Mannose for mammalian glycan biosynthesis can be imported directly from the medium, derived from glucose or salvaged from endogenous or external glycans. All pathways must generate mannose 6-phosphate, the activated form of mannose. Imported or salvaged mannose is directly phosphorylated by hexokinase, whereas fructose 6-phosphate from glucose is converted to mannose 6-phosphate by phosphomannose isomerase (PMI). Normally, PMI provides the majority of mannose for glycan synthesis. To assess the contribution of PMI-independent pathways, we used PMI-null fibroblasts to study N-glycosylation of DNase I, a highly sensitive indicator protein. In PMI-null cells, imported mannose and salvaged mannose make a significant contribution to N-glycosylation. When these cells were grown in mannose-free medium along with the mannosidase inhibitor, swainsonine, to block the salvage pathways, N-glycosylation of DNase I was almost completely eliminated.
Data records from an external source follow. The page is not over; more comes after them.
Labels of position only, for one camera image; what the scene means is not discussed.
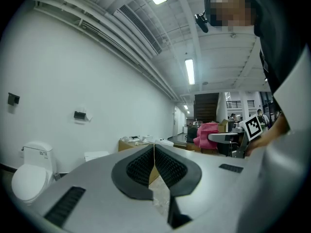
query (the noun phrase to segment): white toilet
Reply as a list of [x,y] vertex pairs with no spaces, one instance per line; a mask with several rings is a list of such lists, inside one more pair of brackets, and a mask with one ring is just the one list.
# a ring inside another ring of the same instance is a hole
[[31,204],[54,181],[56,161],[52,147],[43,142],[29,142],[24,146],[24,164],[12,178],[15,196]]

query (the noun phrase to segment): floor
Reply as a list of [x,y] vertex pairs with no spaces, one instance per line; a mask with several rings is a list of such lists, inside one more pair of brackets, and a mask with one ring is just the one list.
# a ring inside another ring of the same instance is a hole
[[173,138],[170,138],[169,141],[174,142],[175,144],[182,144],[186,145],[187,138],[185,137],[187,134],[179,134],[177,136],[173,136]]
[[[13,178],[13,173],[0,170],[1,174],[1,183],[4,189],[7,191],[10,197],[14,197],[12,190],[11,182]],[[167,219],[169,214],[169,205],[170,205],[170,190],[165,185],[161,176],[159,176],[155,181],[149,185],[149,189],[154,193],[153,206],[157,211]]]

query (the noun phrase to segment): ceiling
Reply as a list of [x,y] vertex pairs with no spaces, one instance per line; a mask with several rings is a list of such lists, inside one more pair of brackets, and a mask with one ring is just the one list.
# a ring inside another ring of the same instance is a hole
[[[160,5],[152,0],[90,1],[111,15],[127,4],[145,23],[162,48],[151,62],[178,96],[178,102],[188,104],[189,116],[193,116],[195,94],[270,90],[253,28],[223,32],[209,26],[209,32],[203,33],[193,15],[204,11],[204,0],[167,0]],[[195,85],[189,85],[185,66],[190,58],[194,60]]]
Adding approximately 13 microm mannose to the medium completely restored normal glycosylation. Treatment with bafilomycin A(1), an inhibitor of lysosomal acidification, also markedly reduced N-glycosylation of DNase I, but in this case only 8 microm mannose was required to restore full glycosylation, indicating that a nonlysosomal source of mannose made a significant contribution. Glycosylation levels were greatly also reduced in glycoconjugate-free medium, when endosomal membrane trafficking was blocked by expression of a mutant SKD1. From these data, we conclude that PMI-null cells can salvage mannose from both endogenous and external glycoconjugates via lysosomal and nonlysosomal degradation pathways.
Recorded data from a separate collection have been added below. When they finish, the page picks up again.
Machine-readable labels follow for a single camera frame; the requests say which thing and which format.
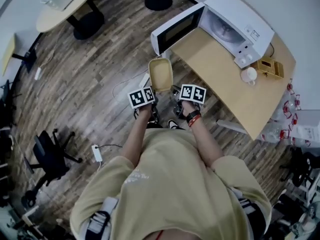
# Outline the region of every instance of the beige t-shirt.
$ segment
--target beige t-shirt
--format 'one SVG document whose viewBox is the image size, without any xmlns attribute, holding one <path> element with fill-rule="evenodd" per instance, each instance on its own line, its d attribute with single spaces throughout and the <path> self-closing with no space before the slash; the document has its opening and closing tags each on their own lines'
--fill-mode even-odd
<svg viewBox="0 0 320 240">
<path fill-rule="evenodd" d="M 246 215 L 235 194 L 259 202 L 270 222 L 271 205 L 245 163 L 235 156 L 201 160 L 191 132 L 147 129 L 139 164 L 117 156 L 86 186 L 75 203 L 70 226 L 82 223 L 106 197 L 118 197 L 110 240 L 142 240 L 152 232 L 179 229 L 202 240 L 247 240 Z"/>
</svg>

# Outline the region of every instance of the hand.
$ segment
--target hand
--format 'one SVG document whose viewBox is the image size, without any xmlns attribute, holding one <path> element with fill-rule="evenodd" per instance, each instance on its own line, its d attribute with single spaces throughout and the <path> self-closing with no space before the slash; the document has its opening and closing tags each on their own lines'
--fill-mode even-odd
<svg viewBox="0 0 320 240">
<path fill-rule="evenodd" d="M 151 117 L 151 107 L 152 107 L 151 103 L 139 107 L 139 116 L 147 117 L 147 119 L 149 119 Z"/>
<path fill-rule="evenodd" d="M 189 115 L 191 112 L 196 110 L 195 106 L 190 101 L 186 101 L 186 100 L 182 101 L 182 107 L 183 107 L 183 115 L 185 117 Z"/>
</svg>

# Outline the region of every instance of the white wall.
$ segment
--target white wall
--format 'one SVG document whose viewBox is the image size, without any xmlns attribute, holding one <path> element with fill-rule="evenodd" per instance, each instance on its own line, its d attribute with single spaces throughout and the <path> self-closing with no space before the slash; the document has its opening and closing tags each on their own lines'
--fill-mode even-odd
<svg viewBox="0 0 320 240">
<path fill-rule="evenodd" d="M 3 11 L 0 9 L 0 52 L 5 49 L 9 36 L 15 33 L 17 41 L 15 53 L 24 56 L 39 35 L 36 21 L 43 5 L 40 0 L 0 0 L 0 7 L 4 4 L 6 4 L 5 9 Z M 20 65 L 21 60 L 12 58 L 4 76 L 2 68 L 0 69 L 0 86 L 4 85 L 7 79 L 11 82 L 14 80 Z"/>
<path fill-rule="evenodd" d="M 320 0 L 245 1 L 272 26 L 294 56 L 293 88 L 301 95 L 302 109 L 320 110 Z"/>
</svg>

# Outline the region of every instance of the white plug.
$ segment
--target white plug
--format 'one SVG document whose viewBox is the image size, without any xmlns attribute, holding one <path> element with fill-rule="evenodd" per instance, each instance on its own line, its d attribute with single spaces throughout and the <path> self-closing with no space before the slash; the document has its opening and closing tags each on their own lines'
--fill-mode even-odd
<svg viewBox="0 0 320 240">
<path fill-rule="evenodd" d="M 97 162 L 102 162 L 102 156 L 98 148 L 98 145 L 92 145 L 91 148 L 92 148 L 95 160 Z"/>
<path fill-rule="evenodd" d="M 35 76 L 34 76 L 34 80 L 39 79 L 41 70 L 42 70 L 41 67 L 38 67 L 38 69 L 36 70 Z"/>
<path fill-rule="evenodd" d="M 141 82 L 139 83 L 139 88 L 143 88 L 147 85 L 148 81 L 150 79 L 150 75 L 148 73 L 145 73 L 143 76 Z"/>
</svg>

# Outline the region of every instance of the electrical outlet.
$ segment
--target electrical outlet
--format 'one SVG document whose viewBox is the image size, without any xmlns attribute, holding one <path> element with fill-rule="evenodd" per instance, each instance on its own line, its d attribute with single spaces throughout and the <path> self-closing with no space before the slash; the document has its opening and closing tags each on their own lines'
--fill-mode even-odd
<svg viewBox="0 0 320 240">
<path fill-rule="evenodd" d="M 102 156 L 101 156 L 99 148 L 97 148 L 97 147 L 98 147 L 98 145 L 91 146 L 92 151 L 93 151 L 93 155 L 94 155 L 94 158 L 97 162 L 102 162 Z"/>
</svg>
Ablation of mouse phosphomannose isomerase (Mpi) causes mannose 6-phosphate accumulation, toxicity, and embryonic lethality.
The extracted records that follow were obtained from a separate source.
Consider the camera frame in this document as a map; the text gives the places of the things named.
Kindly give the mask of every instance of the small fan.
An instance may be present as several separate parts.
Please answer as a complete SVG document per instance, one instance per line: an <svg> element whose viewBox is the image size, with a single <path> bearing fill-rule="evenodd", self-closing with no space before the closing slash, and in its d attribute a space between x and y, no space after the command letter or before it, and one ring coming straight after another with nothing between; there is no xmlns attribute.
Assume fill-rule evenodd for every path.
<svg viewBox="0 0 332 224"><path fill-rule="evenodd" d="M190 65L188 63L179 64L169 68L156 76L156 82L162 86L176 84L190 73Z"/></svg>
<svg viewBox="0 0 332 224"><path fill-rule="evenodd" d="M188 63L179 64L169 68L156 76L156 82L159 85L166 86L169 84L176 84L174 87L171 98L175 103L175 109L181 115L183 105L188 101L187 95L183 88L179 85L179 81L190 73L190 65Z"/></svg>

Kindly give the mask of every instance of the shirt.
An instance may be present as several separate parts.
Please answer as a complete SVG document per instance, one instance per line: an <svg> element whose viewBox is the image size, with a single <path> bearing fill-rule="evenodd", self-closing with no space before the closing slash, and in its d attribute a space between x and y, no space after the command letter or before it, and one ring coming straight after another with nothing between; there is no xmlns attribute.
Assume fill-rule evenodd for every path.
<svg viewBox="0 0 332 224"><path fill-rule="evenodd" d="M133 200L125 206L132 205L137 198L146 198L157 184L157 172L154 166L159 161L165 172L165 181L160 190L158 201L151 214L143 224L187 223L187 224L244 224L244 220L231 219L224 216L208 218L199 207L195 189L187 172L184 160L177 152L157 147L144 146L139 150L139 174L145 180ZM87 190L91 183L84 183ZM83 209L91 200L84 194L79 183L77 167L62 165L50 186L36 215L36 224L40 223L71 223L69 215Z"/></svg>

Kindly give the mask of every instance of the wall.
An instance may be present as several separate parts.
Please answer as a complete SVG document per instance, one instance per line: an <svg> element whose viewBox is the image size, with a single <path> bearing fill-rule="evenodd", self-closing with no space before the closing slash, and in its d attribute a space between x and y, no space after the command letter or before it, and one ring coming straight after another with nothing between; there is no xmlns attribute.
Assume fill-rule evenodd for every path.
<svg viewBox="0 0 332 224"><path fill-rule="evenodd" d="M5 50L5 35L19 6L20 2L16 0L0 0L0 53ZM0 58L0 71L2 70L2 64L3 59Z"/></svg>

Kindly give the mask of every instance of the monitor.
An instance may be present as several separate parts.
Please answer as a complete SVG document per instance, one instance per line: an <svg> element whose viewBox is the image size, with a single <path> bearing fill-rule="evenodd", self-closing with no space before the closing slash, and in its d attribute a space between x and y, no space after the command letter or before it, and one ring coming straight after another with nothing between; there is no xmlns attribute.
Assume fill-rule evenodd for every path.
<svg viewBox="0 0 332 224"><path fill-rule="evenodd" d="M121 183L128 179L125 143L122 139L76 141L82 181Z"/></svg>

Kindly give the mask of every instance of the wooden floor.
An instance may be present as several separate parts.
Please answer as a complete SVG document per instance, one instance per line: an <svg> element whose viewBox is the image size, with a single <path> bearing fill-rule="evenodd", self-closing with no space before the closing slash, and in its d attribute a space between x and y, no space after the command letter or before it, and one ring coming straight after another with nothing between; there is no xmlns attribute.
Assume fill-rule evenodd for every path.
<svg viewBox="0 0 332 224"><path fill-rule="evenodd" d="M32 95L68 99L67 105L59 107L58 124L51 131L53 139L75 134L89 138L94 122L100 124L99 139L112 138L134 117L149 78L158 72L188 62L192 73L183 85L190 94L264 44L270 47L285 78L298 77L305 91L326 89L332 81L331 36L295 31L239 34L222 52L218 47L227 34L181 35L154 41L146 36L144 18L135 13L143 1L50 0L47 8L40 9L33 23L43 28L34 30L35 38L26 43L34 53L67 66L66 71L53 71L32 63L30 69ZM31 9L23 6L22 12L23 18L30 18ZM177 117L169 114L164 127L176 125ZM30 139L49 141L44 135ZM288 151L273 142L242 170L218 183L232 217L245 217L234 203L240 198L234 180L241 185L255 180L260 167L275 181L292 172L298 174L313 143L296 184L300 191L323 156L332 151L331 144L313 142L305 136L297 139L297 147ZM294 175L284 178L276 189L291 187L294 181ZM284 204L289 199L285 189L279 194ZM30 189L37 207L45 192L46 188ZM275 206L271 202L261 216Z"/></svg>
MPI encodes phosphomannose isomerase, which interconverts fructose 6-phosphate and mannose 6-phosphate (Man-6-P), used for glycoconjugate biosynthesis. MPI mutations in humans impair protein glycosylation causing congenital disorder of glycosylation Ib (CDG-Ib), but oral mannose supplements normalize glycosylation. To establish a mannose-responsive mouse model for CDG-Ib, we ablated Mpi and provided dams with mannose to rescue the anticipated defective glycosylation. Surprisingly, although glycosylation was normal, Mpi(-/-) embryos died around E11.5. Mannose supplementation even hastened their death, suggesting that man-nose was toxic. Mpi(-/-) embryos showed growth retardation and placental hyperplasia. More than 90% of Mpi(-/-) embryos failed to form yolk sac vasculature, and 35% failed chorioallantoic fusion. We generated primary embryonic fibroblasts to investigate the mechanisms leading to embryonic lethality and found that mannose caused a concentration- and time-dependent accumulation of Man 6-P in Mpi(-/-) fibroblasts. In parallel, ATP decreased by more than 70% after 24 h compared with Mpi(+/+) controls. In cell lysates, Man-6-P inhibited hexokinase (70%), phosphoglucose isomerase (65%), and glucose-6-phosphate dehydrogenase (85%), but not phosphofructokinase. Incubating intact Mpi(-/-) fibroblasts with 2-[(3)H]deoxyglucose confirmed mannose-dependent hexokinase inhibition. Our results in vitro suggest that mannose toxicity in Mpi(-/-) embryos is caused by Man-6-P accumulation, which inhibits glucose metabolism and depletes intracellular ATP. This was confirmed in E10.5 Mpi(-/-) embryos where Man-6-P increased more than 10 times, and ATP decreased by 50% compared with Mpi(+/+) littermates. Because Mpi ablation is embryonic lethal, a murine CDG-Ib model will require hypomorphic Mpi alleles.